Казалось, что эта экспертиза весила, как гиря, и тянула руку с портфелем к земле. Только тяжесть, понятно дело, была не физическая, а душевная. Вот к чему невозможно привыкнуть – это к таким экспертизам по трупам детей. Апухтин вообще с трудом представлял, до какой степени падения надо дойти, чтобы поднять руку на доверчивое маленькое существо, которое ждет от взрослых защиты, смотрит своими наивными глазками, еще не видевшими всей изнанки мира. Душегубы! Зверье поганое! Как же хотелось порвать на клочки этих негодяев… «Только ты найди сначала», – послышался голос разума.
Когда он ступил в арку, чтобы выйти в переулок, тут к нему и подвалила ростовская шушера в составе трех особей. Классическая такая шпана. Бушлатики и телогреечки на тельниках, расклешенные брюки, кепочки, фиксы, и на лицах глумливое выражение превосходства хищника над жертвой, с которой, прежде чем в нее вцепиться, и поразвлечься не грех.
– Э, нэпман сопливый, тебе пóртфель руку не тянет? – с широкой гадкой улыбочкой спросил мелкий, похожий на обезьяну заводила лет двадцати с сияющим от железных фикс ртом.
– Да и шляпа великовата, – подвякнул более объемный и плотный соучастник. – И лопатник толстоват.
– Так что будем совбура обезжиривать. – Главарь вытащил из кармана финку с самодельной наборной рукояткой, предмет гордости любого шпаненка.
«И откуда только слова такие. Совбур – советский буржуй», – усмехнулся про себя Апухтин, на которого начала накатывать холодная ярость.

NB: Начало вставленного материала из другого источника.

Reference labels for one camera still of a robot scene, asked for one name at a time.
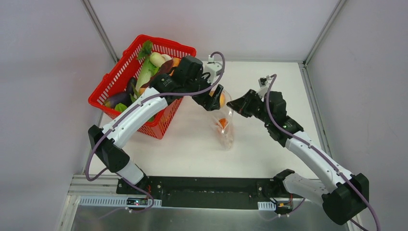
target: white wall
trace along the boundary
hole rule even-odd
[[[0,230],[56,228],[113,63],[79,0],[0,8]]]
[[[348,1],[308,67],[334,157],[370,180],[383,230],[405,230],[408,1]],[[363,221],[375,230],[368,210]]]
[[[115,52],[139,34],[171,39],[205,58],[304,60],[338,0],[91,0]]]

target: orange fruit
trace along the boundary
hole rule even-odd
[[[227,124],[228,124],[228,121],[227,121],[227,119],[225,119],[225,118],[220,119],[218,122],[219,122],[219,124],[221,125],[222,129],[225,129],[225,127],[226,127]]]
[[[146,90],[146,88],[140,88],[140,89],[139,89],[139,94],[142,95],[145,90]]]
[[[210,96],[213,96],[213,94],[214,94],[214,91],[212,90],[212,91],[210,91]],[[219,97],[219,106],[220,106],[220,108],[221,107],[223,107],[225,105],[225,95],[224,95],[224,93],[222,92],[221,93],[221,95],[220,95],[220,97]]]

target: orange
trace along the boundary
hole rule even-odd
[[[210,91],[210,96],[213,96],[213,94],[214,94],[214,91],[212,90],[212,91]],[[219,106],[220,106],[220,108],[221,107],[223,107],[225,105],[225,95],[224,95],[224,93],[222,92],[221,93],[221,95],[220,95],[220,97],[219,97]]]
[[[225,118],[220,119],[218,122],[219,122],[219,124],[221,125],[222,129],[225,129],[225,127],[226,127],[227,124],[228,124],[228,121],[227,121],[227,119],[225,119]]]

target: white radish
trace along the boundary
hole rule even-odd
[[[150,55],[150,62],[152,62],[152,64],[157,67],[161,67],[166,62],[166,60],[162,57],[160,53],[153,52]]]
[[[172,58],[168,54],[162,54],[162,57],[166,60],[166,62],[172,60]]]

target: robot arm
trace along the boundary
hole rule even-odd
[[[292,118],[286,115],[286,101],[281,92],[271,91],[269,94],[269,108],[276,123],[285,131],[307,141],[303,142],[288,136],[279,130],[270,120],[265,101],[268,86],[272,77],[259,80],[258,92],[249,90],[244,96],[227,103],[227,106],[244,117],[254,116],[265,123],[270,136],[279,142],[282,147],[297,155],[319,178],[310,180],[303,178],[292,170],[285,170],[274,177],[278,182],[280,191],[294,193],[323,207],[326,214],[337,224],[344,224],[357,215],[367,206],[358,195],[346,184],[345,180],[331,165],[311,147],[314,146],[303,128]],[[353,175],[349,170],[340,166],[320,148],[323,155],[337,166],[346,178],[369,199],[369,182],[363,174]]]
[[[96,125],[89,128],[88,134],[92,148],[109,131],[109,134],[97,147],[95,154],[106,165],[109,171],[117,173],[134,185],[143,187],[143,184],[147,181],[146,174],[130,160],[130,157],[122,148],[133,133],[149,118],[181,97],[162,96],[151,98],[146,102],[144,101],[148,97],[160,93],[189,93],[204,90],[215,82],[221,69],[222,64],[215,63],[212,58],[210,58],[209,63],[204,69],[203,63],[196,58],[192,56],[182,58],[172,76],[169,74],[158,75],[151,81],[146,91],[117,118],[104,125],[102,129]],[[222,90],[223,87],[218,85],[212,96],[209,95],[208,91],[195,95],[192,98],[205,110],[216,110],[220,108],[219,98]]]

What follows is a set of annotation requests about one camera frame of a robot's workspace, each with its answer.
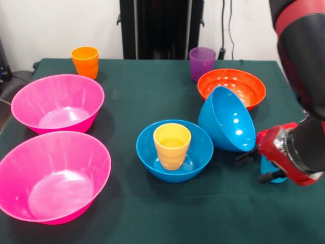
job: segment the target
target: electrical wire
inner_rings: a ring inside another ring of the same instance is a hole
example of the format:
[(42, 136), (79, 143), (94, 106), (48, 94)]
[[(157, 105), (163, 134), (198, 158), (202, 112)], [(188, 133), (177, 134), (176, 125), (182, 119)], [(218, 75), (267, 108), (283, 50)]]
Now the electrical wire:
[(233, 16), (233, 0), (230, 0), (230, 16), (229, 16), (229, 23), (228, 23), (228, 31), (229, 31), (229, 36), (230, 36), (230, 40), (233, 44), (233, 49), (232, 49), (232, 59), (234, 60), (234, 49), (235, 49), (235, 43), (232, 37), (232, 33), (230, 31), (230, 24), (232, 21), (232, 16)]
[(222, 48), (223, 49), (224, 49), (224, 24), (223, 24), (224, 6), (225, 6), (225, 0), (222, 1), (222, 13), (221, 13), (221, 31), (222, 31)]

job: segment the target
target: purple cup
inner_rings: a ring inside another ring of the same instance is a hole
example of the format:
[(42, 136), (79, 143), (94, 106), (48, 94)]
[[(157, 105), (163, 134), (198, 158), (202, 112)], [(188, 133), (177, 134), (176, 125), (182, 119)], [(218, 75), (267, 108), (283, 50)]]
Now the purple cup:
[(189, 52), (189, 66), (191, 78), (198, 82), (205, 73), (213, 70), (216, 52), (207, 47), (196, 47)]

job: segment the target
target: orange cup
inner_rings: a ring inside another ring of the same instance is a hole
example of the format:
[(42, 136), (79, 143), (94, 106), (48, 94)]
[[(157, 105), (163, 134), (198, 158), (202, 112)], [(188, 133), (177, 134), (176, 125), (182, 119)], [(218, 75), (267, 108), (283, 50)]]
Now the orange cup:
[(96, 79), (98, 74), (99, 52), (95, 47), (77, 47), (71, 51), (71, 58), (78, 75)]

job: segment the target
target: pink bowl
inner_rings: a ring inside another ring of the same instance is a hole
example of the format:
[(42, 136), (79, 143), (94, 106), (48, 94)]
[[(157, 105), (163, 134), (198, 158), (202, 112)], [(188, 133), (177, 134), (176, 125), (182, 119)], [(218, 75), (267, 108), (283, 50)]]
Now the pink bowl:
[(92, 136), (59, 131), (34, 137), (0, 162), (0, 209), (28, 222), (71, 221), (89, 208), (110, 172), (110, 154)]
[(103, 88), (80, 75), (53, 75), (21, 89), (11, 112), (38, 134), (53, 131), (86, 132), (104, 102)]

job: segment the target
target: dark green table
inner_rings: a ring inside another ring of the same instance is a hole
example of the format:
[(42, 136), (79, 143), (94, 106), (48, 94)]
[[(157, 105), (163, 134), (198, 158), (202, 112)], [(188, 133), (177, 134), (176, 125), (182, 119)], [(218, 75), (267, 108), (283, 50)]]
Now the dark green table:
[[(217, 61), (259, 77), (265, 100), (251, 116), (256, 130), (300, 121), (302, 111), (276, 62)], [(69, 59), (44, 59), (34, 79), (75, 73)], [(208, 166), (173, 185), (147, 172), (136, 139), (149, 124), (178, 118), (197, 123), (203, 100), (184, 60), (100, 60), (105, 103), (89, 134), (112, 156), (104, 190), (80, 218), (58, 226), (25, 223), (0, 213), (0, 243), (324, 243), (325, 183), (298, 187), (256, 182), (259, 165), (236, 167), (237, 154), (216, 150)], [(0, 158), (34, 132), (11, 118)]]

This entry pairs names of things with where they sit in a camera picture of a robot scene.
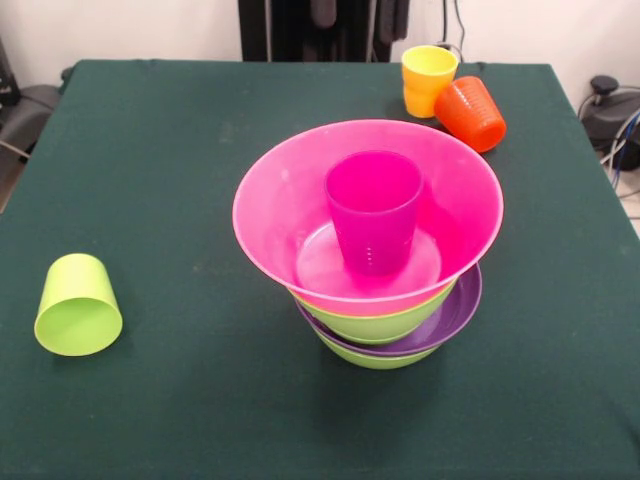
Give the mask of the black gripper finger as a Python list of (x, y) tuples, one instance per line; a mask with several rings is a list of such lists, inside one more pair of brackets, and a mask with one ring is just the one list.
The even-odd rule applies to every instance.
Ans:
[(317, 28), (333, 27), (336, 23), (336, 0), (311, 0), (310, 14)]
[(377, 2), (376, 35), (384, 45), (404, 40), (408, 33), (409, 0), (379, 0)]

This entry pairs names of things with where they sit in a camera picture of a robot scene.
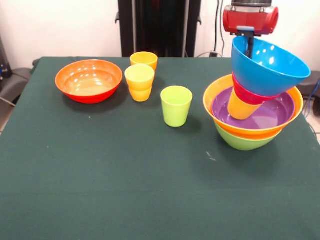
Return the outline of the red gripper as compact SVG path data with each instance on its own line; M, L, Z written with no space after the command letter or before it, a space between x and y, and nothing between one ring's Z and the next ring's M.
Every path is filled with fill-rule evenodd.
M278 7L232 6L223 11L224 30L232 34L252 32L256 36L269 35L274 32L279 19ZM245 55L252 59L255 35L247 37Z

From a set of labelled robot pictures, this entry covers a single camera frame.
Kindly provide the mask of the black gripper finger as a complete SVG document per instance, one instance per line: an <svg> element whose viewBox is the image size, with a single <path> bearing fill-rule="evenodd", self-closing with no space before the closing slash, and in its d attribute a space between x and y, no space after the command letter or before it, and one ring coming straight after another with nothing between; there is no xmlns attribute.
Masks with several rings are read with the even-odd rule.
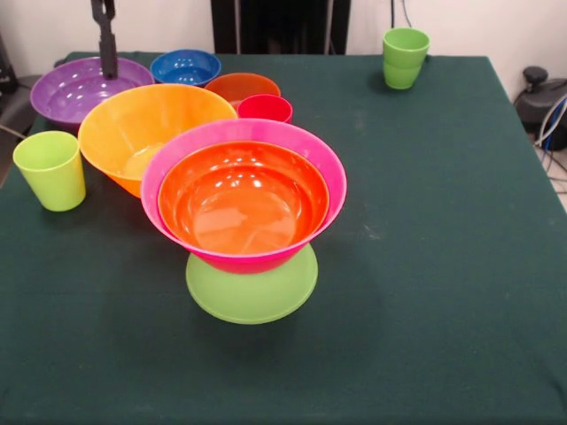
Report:
<svg viewBox="0 0 567 425"><path fill-rule="evenodd" d="M115 35L112 31L112 20L115 17L115 4L113 0L91 0L93 20L100 29L99 53L103 76L107 80L118 77L118 55Z"/></svg>

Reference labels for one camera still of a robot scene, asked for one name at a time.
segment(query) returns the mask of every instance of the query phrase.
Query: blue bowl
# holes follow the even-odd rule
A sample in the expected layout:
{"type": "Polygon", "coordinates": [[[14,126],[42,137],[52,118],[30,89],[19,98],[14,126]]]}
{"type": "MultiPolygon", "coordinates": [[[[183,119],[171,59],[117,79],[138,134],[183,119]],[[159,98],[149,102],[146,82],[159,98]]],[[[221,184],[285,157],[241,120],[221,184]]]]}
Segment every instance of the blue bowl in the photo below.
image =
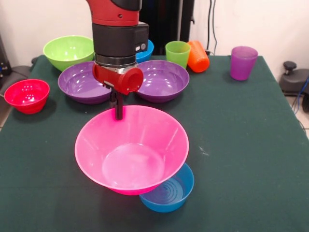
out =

Ох, и развелось этих подонков в последнее время, как крыс на помойке. К старым маргиналам и бездельникам прибавился молодой сброд, который стекается из самых глухих концов страны, деревень да поселков на новые стройки и заводы. И тащат они с собой самые гнусные традиции, типа: «бей его всем скопом, он с другой деревни!»
И как-то сошлось в этот момент в сознании Апухтина все в отвлеченной, холодной и завершенной схеме. И ощущение тяжести горя от детской смерти. И презрение к этой стае, которая готова ради прихоти и веселья вцепиться в глотку любому. Все это – отребье человеческое. Которому и жить незачем. Которое рано или поздно ограбит, убьет, принесет горе людям. И по большому счету топать землю вместе со всеми эта мразь не имеет никакого права.
И он начал действовать автоматически, а какая-то часть его сознания просто фиксировала и просчитывала ситуацию. Получалось все споро и умело. Постоянно на полигоне у него револьвер путался и цеплялся за одежду и кобуру. А сейчас движения были плавные и умелые, как у ковбоя на Диком Западе. Мгновение – и револьвер чуть ли не сам возник в руке. При этом глаза уже засекли, кто где стоит. А ноги сами сделали шаг назад, к стене, чтобы кто ненароком не зашел за спину и не ударил ножом.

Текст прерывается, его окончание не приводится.